5 Bitter Melon Storage
It’s relatively easy to get bitter melon fruits ready to store for short or long-term, and this is great if you have a bunch ready to eat at one time but you can’t use them all.

How to Prepare Bitter Melon

To prepare the bitter melon plant, there are a few things you can do to make it more palatable. They include:

  • You don’t have to peel bitter melon if you slice it very thinly. However, you can trim and peel it to make it easier to eat.
  • Seeds can be removed or left in the fruit. However, they may bring more bitterness to each serving, especially as it matures. To remove the seeds, cut the melon into slices and pop out the pith and seeds using your finger. Leave the green ring or half the melon lengthwise and scoop out the seeds.
  • Bitter melon can get sliced crosswise into one-inch or thinner rounds before you cook it.
  • To stuff bitter melon, halve it crosswise and ream out the core of the pith and seeds.
  • To draw the bitterness out of the fruit, slice it and then liberally salt each slice and set it aside for 30 minutes. You can then squeeze or press the slices, and press again before patting them dry and using them. If it’s still too bitter for you, blanch your slices in a pot of boiling water with one teaspoon of baking soda for every quart of water you use. The melon will turn a bright emerald color, and then you plunge it in an ice bath and drain it before you cook it.

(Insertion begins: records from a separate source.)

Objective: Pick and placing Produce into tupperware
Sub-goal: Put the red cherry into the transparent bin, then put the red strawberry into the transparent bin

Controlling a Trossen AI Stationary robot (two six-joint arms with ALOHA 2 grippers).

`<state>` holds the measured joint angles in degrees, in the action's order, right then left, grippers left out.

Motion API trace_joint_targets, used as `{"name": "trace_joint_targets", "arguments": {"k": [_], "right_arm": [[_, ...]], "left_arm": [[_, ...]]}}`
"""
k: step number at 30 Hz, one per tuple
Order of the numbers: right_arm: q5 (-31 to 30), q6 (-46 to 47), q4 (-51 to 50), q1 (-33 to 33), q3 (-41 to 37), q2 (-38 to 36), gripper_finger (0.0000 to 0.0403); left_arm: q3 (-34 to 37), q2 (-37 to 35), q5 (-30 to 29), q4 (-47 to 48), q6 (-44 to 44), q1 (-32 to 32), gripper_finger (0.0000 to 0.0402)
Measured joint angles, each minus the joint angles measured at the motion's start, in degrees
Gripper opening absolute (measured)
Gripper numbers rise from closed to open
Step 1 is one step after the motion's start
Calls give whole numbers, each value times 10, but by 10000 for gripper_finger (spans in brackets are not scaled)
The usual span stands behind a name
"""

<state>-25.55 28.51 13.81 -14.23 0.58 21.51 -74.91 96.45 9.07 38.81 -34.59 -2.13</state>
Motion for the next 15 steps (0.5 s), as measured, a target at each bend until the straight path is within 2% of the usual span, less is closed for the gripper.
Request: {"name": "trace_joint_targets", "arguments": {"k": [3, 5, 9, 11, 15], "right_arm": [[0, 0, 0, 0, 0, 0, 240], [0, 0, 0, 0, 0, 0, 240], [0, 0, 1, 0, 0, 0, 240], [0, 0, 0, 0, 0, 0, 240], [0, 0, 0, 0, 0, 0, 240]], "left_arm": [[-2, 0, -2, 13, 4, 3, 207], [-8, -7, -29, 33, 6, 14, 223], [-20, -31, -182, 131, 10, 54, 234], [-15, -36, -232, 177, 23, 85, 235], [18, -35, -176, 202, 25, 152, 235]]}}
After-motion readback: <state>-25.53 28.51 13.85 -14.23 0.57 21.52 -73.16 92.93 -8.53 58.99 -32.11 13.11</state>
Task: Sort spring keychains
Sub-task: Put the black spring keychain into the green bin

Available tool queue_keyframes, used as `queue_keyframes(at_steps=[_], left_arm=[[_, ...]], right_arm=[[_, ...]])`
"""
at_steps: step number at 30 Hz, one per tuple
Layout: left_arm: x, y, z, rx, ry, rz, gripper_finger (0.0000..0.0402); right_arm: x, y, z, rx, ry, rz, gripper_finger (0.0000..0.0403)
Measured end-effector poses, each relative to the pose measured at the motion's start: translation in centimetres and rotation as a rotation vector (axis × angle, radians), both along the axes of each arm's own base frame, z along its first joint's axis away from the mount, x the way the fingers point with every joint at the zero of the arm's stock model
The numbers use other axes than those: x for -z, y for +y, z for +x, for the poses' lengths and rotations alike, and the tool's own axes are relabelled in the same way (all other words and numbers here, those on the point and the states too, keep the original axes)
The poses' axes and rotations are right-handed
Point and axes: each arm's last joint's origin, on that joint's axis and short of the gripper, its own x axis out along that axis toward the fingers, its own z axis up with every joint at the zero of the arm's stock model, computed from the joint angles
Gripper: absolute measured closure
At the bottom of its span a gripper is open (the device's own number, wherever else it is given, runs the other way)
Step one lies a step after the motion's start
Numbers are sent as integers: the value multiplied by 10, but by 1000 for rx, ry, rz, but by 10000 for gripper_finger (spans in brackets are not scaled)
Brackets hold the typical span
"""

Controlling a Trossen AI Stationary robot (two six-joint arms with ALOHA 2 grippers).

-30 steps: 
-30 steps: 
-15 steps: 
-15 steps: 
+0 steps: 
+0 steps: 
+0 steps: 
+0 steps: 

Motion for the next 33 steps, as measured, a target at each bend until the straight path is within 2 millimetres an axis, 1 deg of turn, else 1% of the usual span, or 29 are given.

Bitter Melon Cooking Suggestions

There are several ways you can cook the fruit from the bitter melon plant, but you should never serve it raw. A few other cooking suggestions include:

  • Stir-fry, deep fry, braise, saute, bake, or steam your bitter melon
  • Serve it diced in curries, pickles, or stir-fries, or stuff it in shrimp, meat, onions, and spices.
  • Steam it and serve it with pork, ginger, onions, and black bean sauce or in soups.
  • Season it with turmeric and cumin.
  • Parboil it like zucchini and serve it as a side dish
  • Season the slices of bitter melon with turmeric, salt, and a little chili and then deep fry it or remove the central pith and stuff it with a seasoned minced pork, chopped onion, shrimp, or fish paste before you bake it.
  • You can cook young leaves and shoots like you would spinach.

Bottom Line

The bitter melon plant is relatively easy to grow and harvest, and you can use it for a variety of dishes. It does have a bitter taste, as the name suggests, but it’s packed full of vitamins and nutrients. Now you know how to grow the bitter melon plant, and you can add it to your vegetable garden this year.